• **Instructions to follow**
Give again, exactly as written, each line of the material below starting at the line that contains "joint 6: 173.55" and ending at the line that contains "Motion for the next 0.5". Both ends count, and no other line does.

BEGIN

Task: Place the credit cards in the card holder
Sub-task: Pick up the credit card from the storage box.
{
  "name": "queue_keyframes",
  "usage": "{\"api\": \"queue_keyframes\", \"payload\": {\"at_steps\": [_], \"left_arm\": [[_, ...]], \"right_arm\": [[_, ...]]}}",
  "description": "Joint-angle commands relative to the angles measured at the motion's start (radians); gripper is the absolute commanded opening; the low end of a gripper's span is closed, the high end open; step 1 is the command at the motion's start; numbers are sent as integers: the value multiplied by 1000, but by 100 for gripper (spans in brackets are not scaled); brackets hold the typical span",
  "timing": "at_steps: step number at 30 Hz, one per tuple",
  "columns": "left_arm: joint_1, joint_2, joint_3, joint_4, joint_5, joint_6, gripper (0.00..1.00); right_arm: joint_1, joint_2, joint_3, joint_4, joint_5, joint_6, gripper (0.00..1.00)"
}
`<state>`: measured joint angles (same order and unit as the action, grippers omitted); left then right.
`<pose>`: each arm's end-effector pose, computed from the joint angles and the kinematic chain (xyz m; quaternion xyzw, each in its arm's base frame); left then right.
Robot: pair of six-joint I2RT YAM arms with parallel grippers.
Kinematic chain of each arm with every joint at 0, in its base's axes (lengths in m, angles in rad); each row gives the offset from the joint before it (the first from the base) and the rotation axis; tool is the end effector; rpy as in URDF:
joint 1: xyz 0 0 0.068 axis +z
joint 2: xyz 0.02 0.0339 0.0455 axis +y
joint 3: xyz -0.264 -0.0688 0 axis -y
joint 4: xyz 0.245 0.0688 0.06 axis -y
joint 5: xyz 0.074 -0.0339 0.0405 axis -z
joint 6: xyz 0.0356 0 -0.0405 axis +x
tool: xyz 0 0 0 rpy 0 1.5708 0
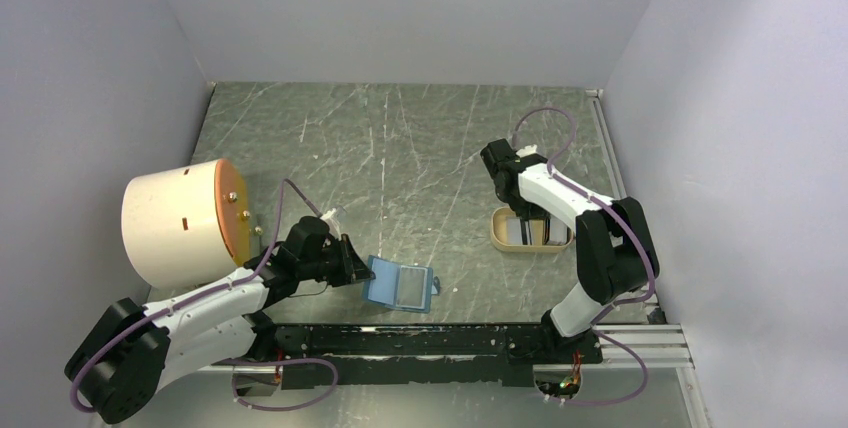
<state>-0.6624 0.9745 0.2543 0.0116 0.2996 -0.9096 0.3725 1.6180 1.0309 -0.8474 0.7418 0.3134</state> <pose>0.1335 -0.1174 0.1452 -0.0489 0.8992 -0.3882 0.1961 0.2726 0.0807 0.1921 -0.0028 0.9302 -0.3192 0.1814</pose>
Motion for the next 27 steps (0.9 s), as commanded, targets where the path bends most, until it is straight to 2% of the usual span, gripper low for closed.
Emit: {"api": "queue_keyframes", "payload": {"at_steps": [1, 13, 20, 27], "left_arm": [[6, 11, 15, 22, 7, 12, 10], [6, 0, 14, 14, 2, 12, 10], [6, 0, 14, 14, 2, 11, 10], [6, -3, 16, 13, 1, 12, 10]], "right_arm": [[8, -20, 27, -30, 46, 4, 14], [9, -12, 24, -32, 62, 6, 18], [11, -15, 22, -27, 55, -1, 14], [16, -5, 24, -35, 69, 4, 20]]}}
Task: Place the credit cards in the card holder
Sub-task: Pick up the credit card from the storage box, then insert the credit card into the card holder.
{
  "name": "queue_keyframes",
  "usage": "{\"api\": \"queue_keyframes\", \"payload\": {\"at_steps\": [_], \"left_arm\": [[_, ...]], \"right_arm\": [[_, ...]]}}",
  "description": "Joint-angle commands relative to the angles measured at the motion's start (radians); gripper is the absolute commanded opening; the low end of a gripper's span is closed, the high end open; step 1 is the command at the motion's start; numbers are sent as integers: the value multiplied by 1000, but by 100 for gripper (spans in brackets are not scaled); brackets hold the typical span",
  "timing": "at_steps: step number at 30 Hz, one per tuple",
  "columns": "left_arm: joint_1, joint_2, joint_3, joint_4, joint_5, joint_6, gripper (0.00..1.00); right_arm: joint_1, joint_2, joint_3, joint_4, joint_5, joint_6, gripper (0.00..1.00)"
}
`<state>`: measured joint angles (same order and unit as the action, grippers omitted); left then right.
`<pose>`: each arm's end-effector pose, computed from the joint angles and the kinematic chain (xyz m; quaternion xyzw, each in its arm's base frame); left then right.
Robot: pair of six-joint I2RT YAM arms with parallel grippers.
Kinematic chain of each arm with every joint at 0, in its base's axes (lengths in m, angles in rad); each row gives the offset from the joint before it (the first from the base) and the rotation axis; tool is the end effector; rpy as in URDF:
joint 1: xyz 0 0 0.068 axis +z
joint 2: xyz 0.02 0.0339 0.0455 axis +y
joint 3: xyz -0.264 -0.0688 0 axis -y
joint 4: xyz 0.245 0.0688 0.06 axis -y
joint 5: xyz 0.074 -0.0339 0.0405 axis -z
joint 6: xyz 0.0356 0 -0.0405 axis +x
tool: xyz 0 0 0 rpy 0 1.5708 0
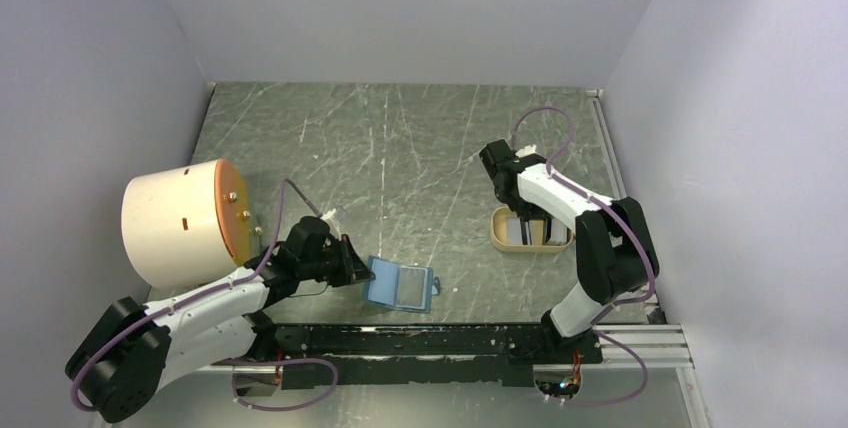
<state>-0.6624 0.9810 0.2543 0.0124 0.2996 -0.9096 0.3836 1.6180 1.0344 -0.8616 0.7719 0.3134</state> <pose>0.1337 -0.1176 0.1442 -0.0494 0.9003 -0.3865 0.1941 0.2712 0.0827 0.1935 -0.0088 0.9249 -0.3333 0.1829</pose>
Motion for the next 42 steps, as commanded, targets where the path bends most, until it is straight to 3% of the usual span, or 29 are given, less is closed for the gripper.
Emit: {"api": "queue_keyframes", "payload": {"at_steps": [1, 13, 19, 25, 28, 33, 38, 42], "left_arm": [[6, -8, 16, 12, 1, 12, 10], [6, -11, 15, 14, 3, 9, 10], [6, 2, 19, 7, 3, -9, 9], [12, 34, 21, 160, 15, -87, 9], [12, 87, 54, 165, -22, -99, 9], [11, 130, 22, 162, -48, -124, 14], [10, 96, 1, 91, -90, -107, 25], [11, 84, -19, 81, -106, -116, 26]], "right_arm": [[6, -3, 20, -20, 38, 4, 20], [32, -31, 24, 8, -79, -14, 0], [117, -58, 77, -63, -171, 45, 0], [221, -169, 123, -85, -240, 117, 0], [274, -304, 62, 53, -390, 160, 0], [287, -538, -224, 464, -747, 271, 0], [316, -606, -437, 755, -882, 410, 0], [368, -614, -640, 1073, -935, 593, 0]]}}
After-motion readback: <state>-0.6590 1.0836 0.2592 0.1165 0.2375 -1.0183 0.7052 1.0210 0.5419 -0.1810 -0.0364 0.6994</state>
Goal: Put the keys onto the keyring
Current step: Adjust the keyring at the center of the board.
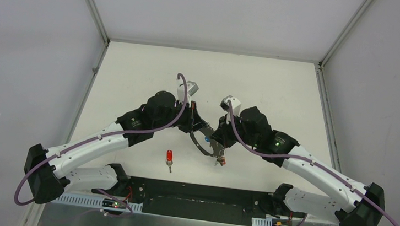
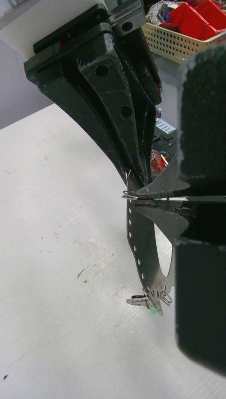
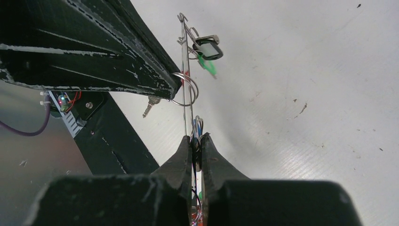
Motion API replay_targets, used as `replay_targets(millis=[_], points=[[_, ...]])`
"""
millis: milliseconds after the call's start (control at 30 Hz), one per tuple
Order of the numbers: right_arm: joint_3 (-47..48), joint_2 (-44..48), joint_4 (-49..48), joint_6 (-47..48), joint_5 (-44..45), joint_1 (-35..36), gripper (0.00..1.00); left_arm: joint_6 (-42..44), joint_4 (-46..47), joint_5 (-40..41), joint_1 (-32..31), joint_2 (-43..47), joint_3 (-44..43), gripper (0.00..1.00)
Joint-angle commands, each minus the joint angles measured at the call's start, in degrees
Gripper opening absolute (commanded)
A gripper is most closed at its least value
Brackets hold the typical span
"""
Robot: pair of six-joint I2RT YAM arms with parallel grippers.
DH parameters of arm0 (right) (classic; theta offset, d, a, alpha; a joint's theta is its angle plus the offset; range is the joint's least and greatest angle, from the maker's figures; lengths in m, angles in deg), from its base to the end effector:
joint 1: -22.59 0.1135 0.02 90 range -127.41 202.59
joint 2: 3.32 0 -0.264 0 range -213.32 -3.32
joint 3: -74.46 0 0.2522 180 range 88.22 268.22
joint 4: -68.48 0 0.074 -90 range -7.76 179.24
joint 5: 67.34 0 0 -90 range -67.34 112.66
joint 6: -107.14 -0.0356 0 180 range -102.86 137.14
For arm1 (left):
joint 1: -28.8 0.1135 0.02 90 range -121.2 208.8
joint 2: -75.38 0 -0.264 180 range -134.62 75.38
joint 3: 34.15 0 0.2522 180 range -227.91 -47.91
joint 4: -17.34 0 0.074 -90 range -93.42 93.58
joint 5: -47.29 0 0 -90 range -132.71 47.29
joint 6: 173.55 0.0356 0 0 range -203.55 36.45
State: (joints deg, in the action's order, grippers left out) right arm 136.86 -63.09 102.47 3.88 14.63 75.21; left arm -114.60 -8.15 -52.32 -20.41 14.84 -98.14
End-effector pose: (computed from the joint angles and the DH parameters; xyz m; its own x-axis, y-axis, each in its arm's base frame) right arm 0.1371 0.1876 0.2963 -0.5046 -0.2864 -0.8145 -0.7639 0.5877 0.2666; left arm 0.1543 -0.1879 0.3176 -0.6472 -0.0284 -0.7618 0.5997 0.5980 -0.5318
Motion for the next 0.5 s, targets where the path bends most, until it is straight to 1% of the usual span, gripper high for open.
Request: replay_targets(millis=[0,167,233,467], points=[[3.51,0.22,-2.30,-0.53,-0.57,0.03,0.00,4.04,-0.20,-0.07,-0.36,1.73,-2.97,0.00],[3.47,-0.17,-2.43,0.39,-2.31,0.03,0.00,3.81,0.53,-0.66,-0.35,1.31,-3.68,0.00],[3.39,-0.26,-2.55,0.70,-3.07,0.07,0.00,3.95,2.17,-1.04,-0.31,1.28,-3.39,0.00],[1.75,0.95,-4.47,2.91,-5.35,0.03,0.00,4.71,13.76,-1.18,-0.34,3.20,2.32,0.00]])
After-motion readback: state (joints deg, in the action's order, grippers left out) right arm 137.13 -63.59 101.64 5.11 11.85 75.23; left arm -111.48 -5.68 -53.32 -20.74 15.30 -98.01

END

• **Problem solution**
joint 6: 173.55 0.0356 0 0 range -203.55 36.45
State: (joints deg, in the action's order, grippers left out) right arm 136.86 -63.09 102.47 3.88 14.63 75.21; left arm -114.60 -8.15 -52.32 -20.41 14.84 -98.14
End-effector pose: (computed from the joint angles and the DH parameters; xyz m; its own x-axis, y-axis, each in its arm's base frame) right arm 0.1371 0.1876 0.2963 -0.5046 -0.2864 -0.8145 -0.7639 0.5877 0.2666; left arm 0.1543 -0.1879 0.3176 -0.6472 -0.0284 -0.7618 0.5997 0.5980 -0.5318
Motion for the next 0.5 s, targets where the path bends most, until it is straight to 1% of the usual span, gripper high for open.

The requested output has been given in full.